Il romanzo Due vite di Emanuele Trevi, vincitore del premio Strega nel 2021, ci permette di fare una riflessione presente sin dai tempi dei latini e ancora oggi attuale: quanto e come ci influenza l'ambiente – inteso non come tipo di famiglia o di società, ma il luogo fisico – in cui viviamo?
Orazio, ad esempio, nella sesta del primo libro delle sue Satire spiega le differenze tra città e campagna. Trevi, trasportando il problema in un mondo nuovo e scattante, prova a delineare le stesse differenze, propendendo chiaramente per una delle alternative:
"So che è un giudizio del tutto irrazionale, ma il desiderio di trasferirsi in campagna, quando non è dettato da qualche inderogabile pratica, mi è sempre sembrato un autolesionismo deleterio. Anche se passo la maggior parte del mio tempo chiuso in casa, ho bisogno di sapere che la città è lì, intorno a me, con il suo infinito groviglio di possibilità e desideri, cattivi odori e bellezze involontarie…"

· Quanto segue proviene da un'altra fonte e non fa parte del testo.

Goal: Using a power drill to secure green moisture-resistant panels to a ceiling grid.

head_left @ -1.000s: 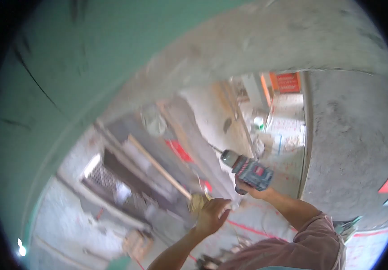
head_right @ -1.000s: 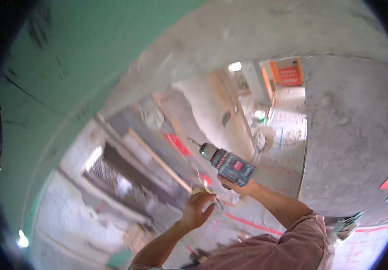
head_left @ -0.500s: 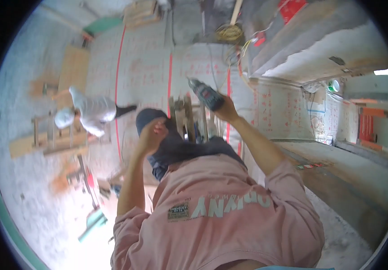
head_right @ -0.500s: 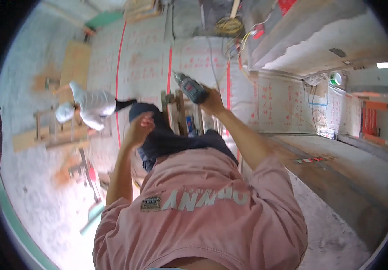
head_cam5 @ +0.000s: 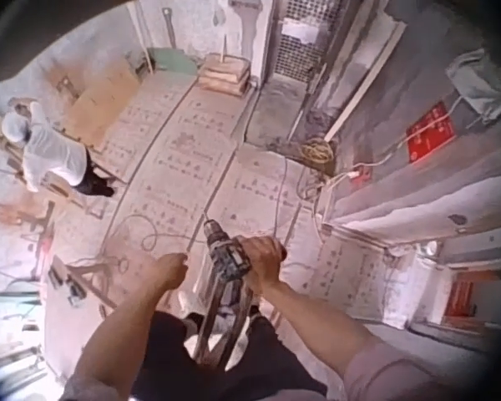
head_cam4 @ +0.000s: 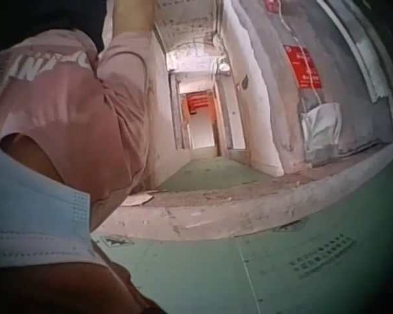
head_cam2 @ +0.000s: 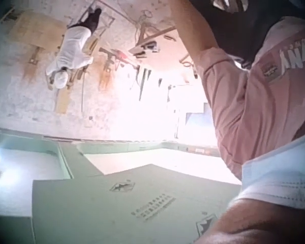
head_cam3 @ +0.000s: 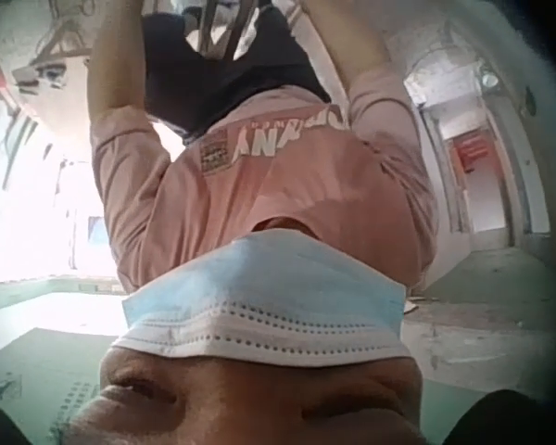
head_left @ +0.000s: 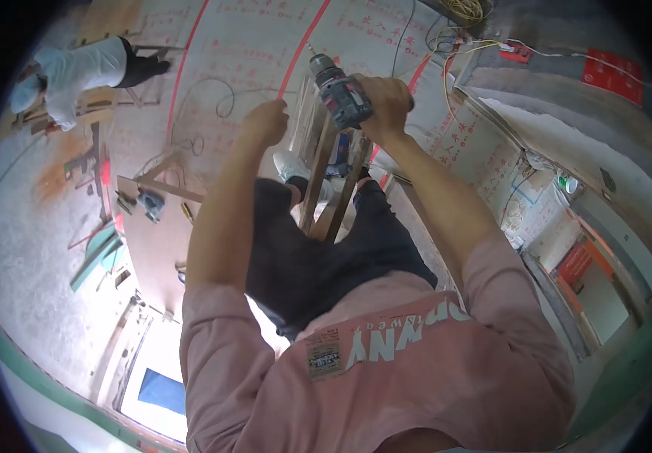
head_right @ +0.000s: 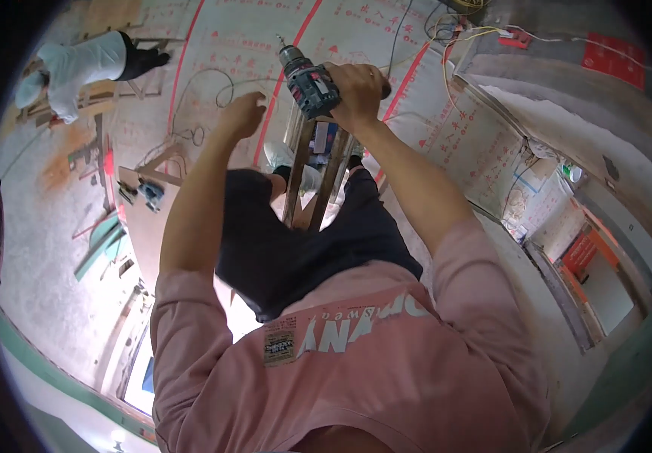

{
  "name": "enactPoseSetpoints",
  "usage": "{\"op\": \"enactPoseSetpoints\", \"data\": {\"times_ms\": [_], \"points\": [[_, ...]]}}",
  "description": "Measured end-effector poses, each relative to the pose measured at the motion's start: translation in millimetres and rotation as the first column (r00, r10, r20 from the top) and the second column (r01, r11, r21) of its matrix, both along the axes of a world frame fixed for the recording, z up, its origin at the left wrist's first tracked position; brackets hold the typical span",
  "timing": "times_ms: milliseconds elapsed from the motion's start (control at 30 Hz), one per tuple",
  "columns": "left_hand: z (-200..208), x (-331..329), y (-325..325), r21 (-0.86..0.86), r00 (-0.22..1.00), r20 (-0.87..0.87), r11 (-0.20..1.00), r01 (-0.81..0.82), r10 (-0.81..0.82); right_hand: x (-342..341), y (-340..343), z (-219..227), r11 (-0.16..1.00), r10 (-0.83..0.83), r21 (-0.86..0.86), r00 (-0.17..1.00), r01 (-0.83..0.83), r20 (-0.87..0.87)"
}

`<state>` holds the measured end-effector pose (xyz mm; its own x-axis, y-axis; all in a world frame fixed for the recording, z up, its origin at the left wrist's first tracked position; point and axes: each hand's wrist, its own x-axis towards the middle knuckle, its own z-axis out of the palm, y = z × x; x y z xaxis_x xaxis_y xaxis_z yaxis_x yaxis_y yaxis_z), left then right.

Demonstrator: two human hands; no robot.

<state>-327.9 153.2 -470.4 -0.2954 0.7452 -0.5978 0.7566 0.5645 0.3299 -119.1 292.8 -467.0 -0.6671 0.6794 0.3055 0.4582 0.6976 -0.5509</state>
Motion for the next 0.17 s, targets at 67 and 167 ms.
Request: {"op": "enactPoseSetpoints", "data": {"times_ms": [67, 167], "points": [[-96.9, 1.3, -27.2, -0.138, 0.998, 0.044, 0.989, 0.042, -0.036, -14.6, 4.4, -8.4, 1.000, 0.024, 0.020, 0.999, -0.024, -0.021], [-181.9, 29.0, -45.4, -0.307, 0.988, 0.133, 0.945, 0.115, -0.077, -10.7, 3.6, -26.6, 0.999, -0.001, 0.052, 1.000, 0.002, -0.014]]}}
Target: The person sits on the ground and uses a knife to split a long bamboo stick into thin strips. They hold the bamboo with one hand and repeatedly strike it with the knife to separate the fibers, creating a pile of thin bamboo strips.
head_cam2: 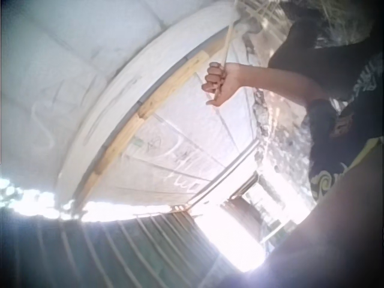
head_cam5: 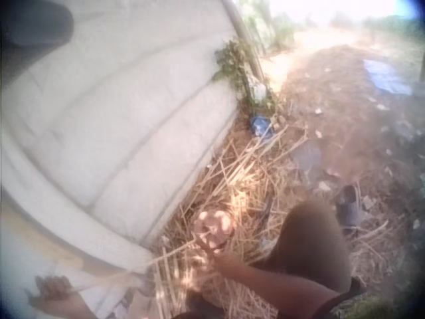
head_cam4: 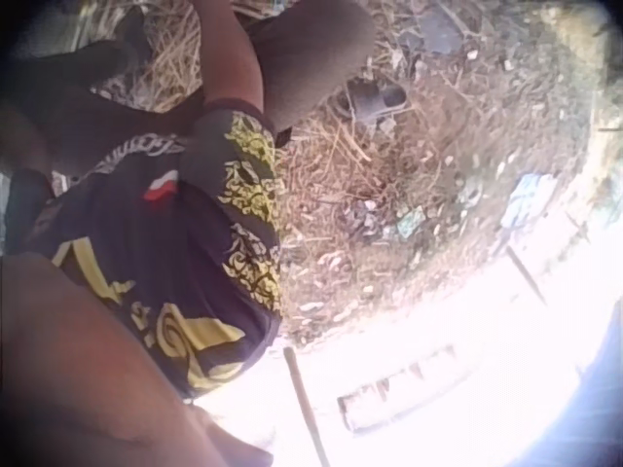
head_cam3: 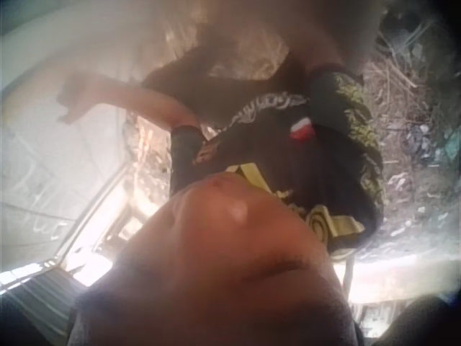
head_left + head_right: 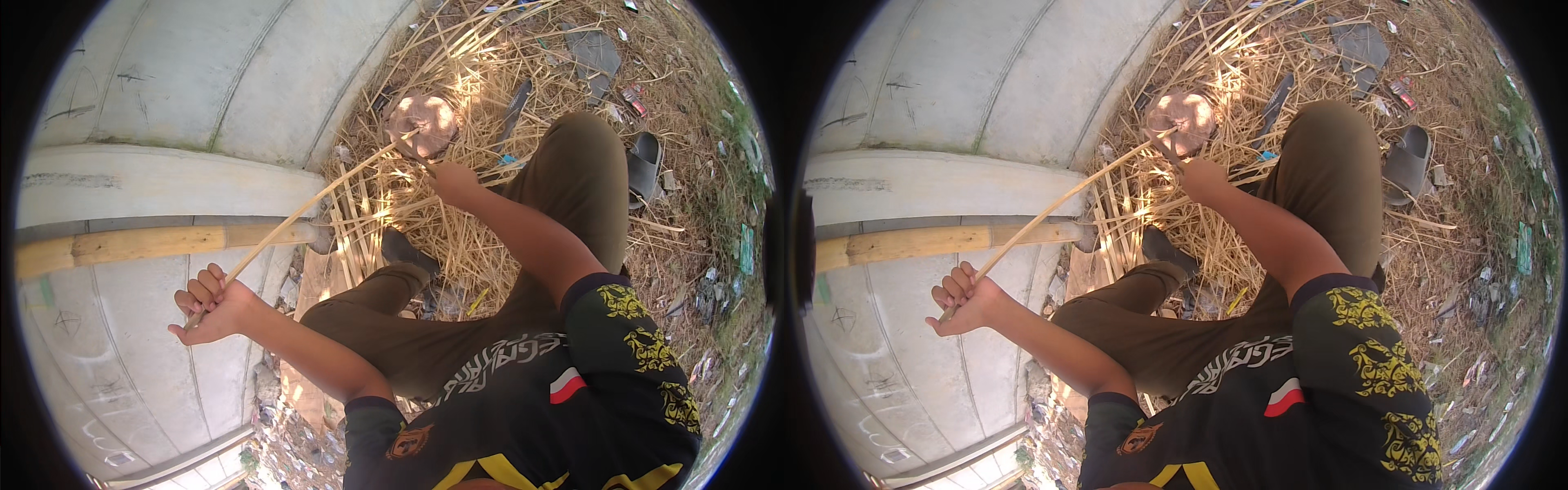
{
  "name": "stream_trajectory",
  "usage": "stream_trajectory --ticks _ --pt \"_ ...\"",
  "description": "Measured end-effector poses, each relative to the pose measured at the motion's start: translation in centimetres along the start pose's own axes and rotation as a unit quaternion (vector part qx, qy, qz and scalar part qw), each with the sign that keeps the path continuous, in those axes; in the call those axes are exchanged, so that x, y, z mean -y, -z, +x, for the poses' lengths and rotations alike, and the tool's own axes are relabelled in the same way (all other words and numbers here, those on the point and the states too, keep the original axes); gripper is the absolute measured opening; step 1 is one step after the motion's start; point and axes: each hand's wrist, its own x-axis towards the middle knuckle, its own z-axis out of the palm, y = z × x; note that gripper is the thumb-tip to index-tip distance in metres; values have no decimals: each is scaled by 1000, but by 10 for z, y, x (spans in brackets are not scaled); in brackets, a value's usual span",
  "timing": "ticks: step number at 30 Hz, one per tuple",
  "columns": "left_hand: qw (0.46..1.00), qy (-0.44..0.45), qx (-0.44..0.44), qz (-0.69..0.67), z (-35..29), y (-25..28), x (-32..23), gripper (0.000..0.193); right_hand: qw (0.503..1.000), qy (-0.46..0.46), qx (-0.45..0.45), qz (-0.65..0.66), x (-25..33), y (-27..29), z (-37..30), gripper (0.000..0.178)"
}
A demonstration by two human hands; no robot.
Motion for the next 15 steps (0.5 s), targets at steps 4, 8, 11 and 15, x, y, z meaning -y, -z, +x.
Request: stream_trajectory --ticks 4,8,11,15 --pt "1000 0 16 -4 6 12 -4 50 999 -3 -26 -24 -6 0 1 40" --pt "1000 2 -2 -8 6 16 4 50 999 -4 -25 20 15 3 8 41" --pt "1000 2 24 -14 13 26 -2 50 996 72 -42 29 57 18 -18 40" --pt "1000 -10 6 -4 11 24 -5 51 983 182 7 -23 99 59 -57 39"
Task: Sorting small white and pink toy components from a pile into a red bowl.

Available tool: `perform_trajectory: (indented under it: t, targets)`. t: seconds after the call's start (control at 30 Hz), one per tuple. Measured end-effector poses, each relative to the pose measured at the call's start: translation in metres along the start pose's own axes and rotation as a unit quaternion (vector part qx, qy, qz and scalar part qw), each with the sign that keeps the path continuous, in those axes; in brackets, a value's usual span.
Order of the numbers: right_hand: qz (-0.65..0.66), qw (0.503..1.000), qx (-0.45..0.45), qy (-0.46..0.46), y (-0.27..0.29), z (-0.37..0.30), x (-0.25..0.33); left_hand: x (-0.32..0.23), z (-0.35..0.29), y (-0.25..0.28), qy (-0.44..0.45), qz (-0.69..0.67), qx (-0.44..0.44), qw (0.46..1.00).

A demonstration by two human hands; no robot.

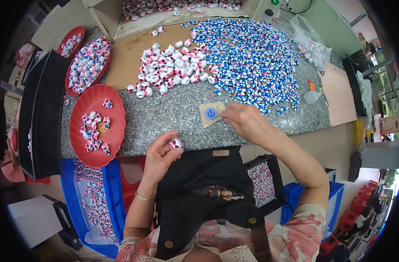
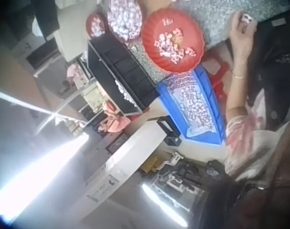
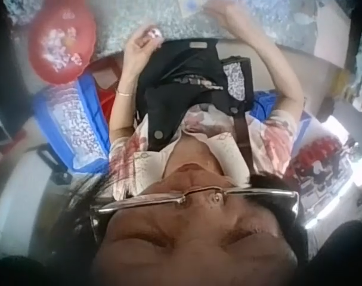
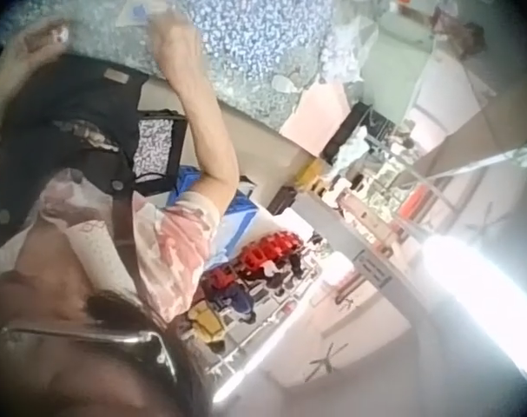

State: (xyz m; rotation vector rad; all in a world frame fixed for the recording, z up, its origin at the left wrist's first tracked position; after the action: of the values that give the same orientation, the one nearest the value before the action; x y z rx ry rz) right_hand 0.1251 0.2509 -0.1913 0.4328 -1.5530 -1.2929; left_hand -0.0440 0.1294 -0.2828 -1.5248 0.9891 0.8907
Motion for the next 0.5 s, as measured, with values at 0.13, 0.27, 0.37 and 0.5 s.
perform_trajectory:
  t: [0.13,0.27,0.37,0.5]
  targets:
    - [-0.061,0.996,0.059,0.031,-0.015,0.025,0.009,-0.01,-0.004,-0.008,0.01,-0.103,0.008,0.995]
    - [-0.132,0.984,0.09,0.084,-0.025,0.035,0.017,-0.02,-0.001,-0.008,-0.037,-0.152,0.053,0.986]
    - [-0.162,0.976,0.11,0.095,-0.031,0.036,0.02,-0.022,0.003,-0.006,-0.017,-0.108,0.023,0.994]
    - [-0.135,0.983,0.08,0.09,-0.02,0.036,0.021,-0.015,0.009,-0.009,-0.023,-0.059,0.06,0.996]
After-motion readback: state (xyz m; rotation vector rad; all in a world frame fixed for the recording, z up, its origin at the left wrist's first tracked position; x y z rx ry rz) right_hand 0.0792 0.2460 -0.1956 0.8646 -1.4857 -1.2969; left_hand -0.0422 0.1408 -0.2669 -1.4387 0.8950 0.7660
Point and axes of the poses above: each hand's wrist, its own z-axis towards the middle knuckle, its own y-axis out of the back of the hand, x = y × z, the point moved 9 cm from there along z, towards the middle knuckle, and after that the axes turned 4 degrees about x, right-handed, at the moved point
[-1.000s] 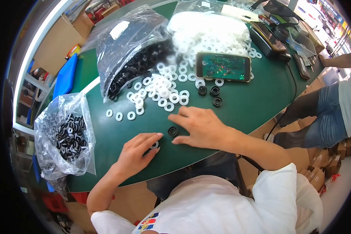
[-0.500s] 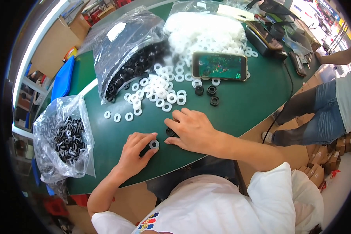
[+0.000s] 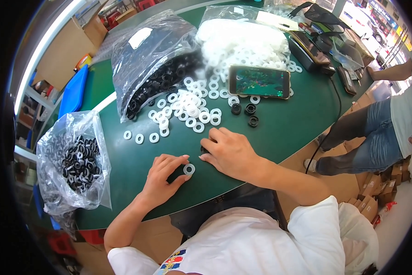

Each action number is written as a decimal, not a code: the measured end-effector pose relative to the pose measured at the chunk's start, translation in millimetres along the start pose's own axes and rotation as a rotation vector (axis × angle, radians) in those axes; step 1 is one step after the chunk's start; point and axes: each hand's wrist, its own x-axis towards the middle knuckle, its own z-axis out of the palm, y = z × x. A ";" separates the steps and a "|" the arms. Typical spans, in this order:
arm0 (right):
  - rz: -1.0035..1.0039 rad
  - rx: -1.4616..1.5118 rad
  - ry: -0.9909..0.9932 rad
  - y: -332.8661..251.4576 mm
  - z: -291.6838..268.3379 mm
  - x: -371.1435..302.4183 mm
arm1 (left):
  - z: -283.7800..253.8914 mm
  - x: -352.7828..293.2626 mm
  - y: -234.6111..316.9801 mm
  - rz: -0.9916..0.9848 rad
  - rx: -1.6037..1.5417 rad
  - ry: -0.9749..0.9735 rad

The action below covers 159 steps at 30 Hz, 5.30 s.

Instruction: The person assembles small black and white plastic washers and rubber rings by hand on a workbench.

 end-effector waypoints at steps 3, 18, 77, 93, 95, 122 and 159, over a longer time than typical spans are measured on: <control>-0.207 0.056 0.019 9.0 1.1 0.3 | 0.5 0.5 -1.3 0.006 -0.044 -0.031; -0.061 0.125 -0.039 2.6 -11.2 -0.9 | 1.0 1.2 -2.7 -0.023 -0.086 -0.007; -0.310 0.100 0.428 -1.7 -3.9 -8.4 | -53.8 -14.6 -3.7 -0.353 -0.305 0.081; 0.004 0.079 0.380 68.1 -29.2 -33.6 | -276.0 -148.5 -211.0 -0.631 0.598 0.447; 0.069 0.499 0.315 63.9 -32.1 -34.2 | -289.6 -152.4 -222.0 -0.686 0.618 0.461; 0.128 0.809 0.215 61.4 -20.1 -37.3 | -59.4 103.1 -95.7 -0.046 0.532 0.252; -0.162 0.185 -0.050 43.6 -31.2 -21.9 | 19.9 32.2 14.5 0.027 -0.072 -0.044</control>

Ma, come Orazio, anche l'autore di Due vite non ne fa solo una questione di abitudini, ma piuttosto di sentimenti ed insegnamenti. Come cambia una persona nascendo in provincia o in una metropoli? In periferia o al centro? Tra le fabbriche o nel verde? Probabilmente porterà con sé idee diverse, plasmate dal modo di pensare circostante. Odierà il silenzio o non saprà farne a meno, sarà empatico con gli altri o scostante… Sembrano dettagli insignificanti, eppure diventano nostre caratteristiche.
È da dove veniamo a condizionare il posto in cui scegliamo di vivere? In parte sicuramente. Spesso, a seconda di come siamo cresciuti, tendiamo a ricercare nei luoghi del nostro futuro le stesse sensazioni, o magari a fuggirle.
"[…] arrivato in città da un Meridione opaco, per niente solare e tantomeno dionisiaco: un retroterra di grigiore sociale e culturale del quale era possibile portarsi dietro nient'altro che il decoro del contegno e una scienza pessimista e disillusa del cuore umano."
Anche lo scrittore bosniaco Saša Stanišić ha affermato: "Le origini restano un costrutto, una specie di costume che ci viene calcato addosso e che siamo costretti ad indossare per l'eternità." Con una sfumatura tragica di certo più marcata di quella di Trevi, Stanišić non intende nulla di diverso. Nonostante l'indiscussa esistenza del libero arbitrio, sembra esserci qualcosa su cui non abbiamo controllo e quel qualcosa sono proprio le nostre radici.
Sciocco sarebbe negarlo, perciò l'autore di questo romanzo ci spinge ad accettarlo come fanno i protagonisti delle due vite che racconta: Rocco Carbone e Pia Pera, due scrittori scomparsi troppo giovani. Entrambi si immergono in ciò che sono stati per cercare di comprendere cosa saranno, anche se purtroppo non avranno abbastanza tempo per verificarlo.
Questo è ciò che Trevi vuole dire: innegabilmente le nostre origini prendono parte alla creazione della persona che diventiamo e, volenti o nolenti, ci rimangono addosso. Possiamo migliorarci, evolverci, cambiare paesi, lingue e culture, ma in un angolo recondito di noi stessi, per quanto oscurato, ci sarà sempre la nostra versione primordiale, quella con in tasca poche certezze e una foto di famiglia.